41. Gravity separation
• It is an industrial method of separating two components, either a
suspension, or dry granular mixture where separating the components
have different specific weight.
• The gravity separator lifts the material by vacuum over an inclined
vibrating screen covered deck. This results in the material being
suspended in air while the heavier impurities are left behind on the
screen and are discharged from the stone outlet.
• The most notable advantages of the gravitational methods are their
cost effectiveness and in some cases excellent reduction.
• Gravity separation is an attractive unit operation as it generally has low
capital and operating costs, uses few if any chemicals that might cause
environmental concerns and the recent development of new
equipment enhances the range of separations possible.

42. Cont:
• In agriculture gravity separation are used for the removal
of impurities, admixture, insect damage and immature
kernels from the wheat, barley, oilseed rape, peas, beans,
cocoa beans, linseed.
• It can be used to separate and standardize coffee beans,
cocoa beans, peanuts, corn, peas, rice, wheat, sesame
and other food grains.
• Can also be used to remove viable or valuable
components from the recycling mixture i.e. metal from
plastic, rubber from plastic, different grades of plastic and
these valuable materials are further recycled and
reutilized.

43. Polarimeter
• Polarimeter is a scientific instrument used to
measure the angle of rotation caused by
passing polarized light through an optically
active substance.
• Some chemical substances are optically active, and
polarized (uni-directional) light will rotate either to
the left (counter-clockwise) or right (clockwise)
when passed through these substances.
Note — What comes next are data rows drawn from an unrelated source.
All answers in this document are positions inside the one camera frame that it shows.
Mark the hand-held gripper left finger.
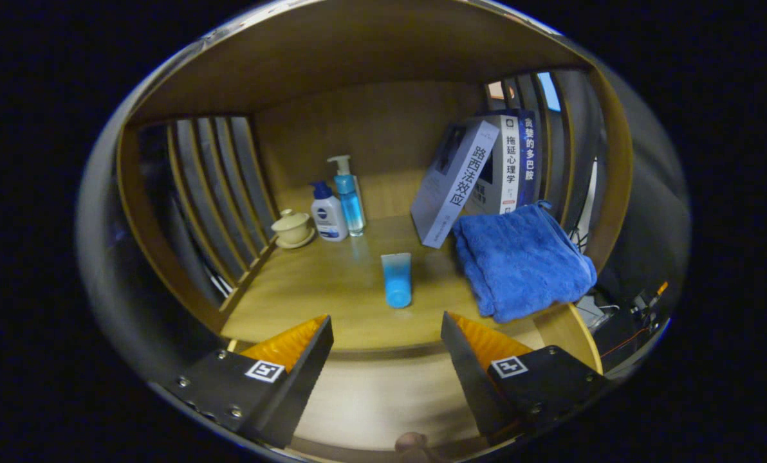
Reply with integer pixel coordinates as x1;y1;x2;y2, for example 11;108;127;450
149;314;335;449

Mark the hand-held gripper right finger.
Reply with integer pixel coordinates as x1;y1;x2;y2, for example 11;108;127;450
440;311;613;446

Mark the blue cosmetic tube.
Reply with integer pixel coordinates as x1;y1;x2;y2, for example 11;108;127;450
381;253;413;309

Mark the wooden countertop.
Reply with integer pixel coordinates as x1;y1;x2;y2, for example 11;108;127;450
219;212;603;361

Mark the wooden cabinet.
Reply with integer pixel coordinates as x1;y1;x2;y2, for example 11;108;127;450
78;0;635;361

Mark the blue folded towel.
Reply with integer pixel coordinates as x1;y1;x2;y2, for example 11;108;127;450
452;201;598;323

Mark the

The
amount by which the light is rotated is known as
the angle of rotation. The angle of rotation is
basically known as observed angle.

44. Cont:
• The angle of rotation of an optically active
substance can be affected by:
• Concentration of the sample
• Wavelength of light passing through the sample
(angle of rotation and wavelength tend to be
inversely proportional)
• Temperature of the sample
• Length of the sample cell)
• Filling conditions (bubbles, temperature and
concentration gradients)

45. Cont:
• Food, beverage and pharmaceutical industries
Concentration and purity measurements are especially important
to determine product or ingredient quality in the food &
beverage and pharmaceutical industries. Samples that display
specific rotations that can be calculated for purity with a
polarimeter include: Steroids, Diuretics, Antibiotics, Narcotics,
Vitamins, Analgesics, Amino acids, Essential oils, Polymers,
Starches , Sugars etc.
• Polarimeters are used in the sugar industry for determining
quality of both juice from sugar cane and the refined sucrose.

47. Fluorometry
• Fluorometry is superior to spectrophotometry in terms of
sensitivity and specificity.
• The sensitivity of fluorescence is 10–1000-fold higher in
comparison to absorbance measurements.
• Fluorometry was introduced in immunological assays to
improve immunoassay sensitivity. The potential
sensitivity of fluorometry is that the search for single-
molecule detection has been based almost exclusively on
the use of fluorescent compounds.

48. Cont:
• Fluorometric determination could combine several
parameters simultaneously, such as excitation
and emission wavelength and polarization. All
parameters are affected by changes in
the microenvironment of the
fluorescent compound.
• Fluorometric determination frequently allows the
direct study of molecular processes, such
as antigen-antibody interaction.
• This forms the basis for the development of
homogeneous fluorescence immunoassays.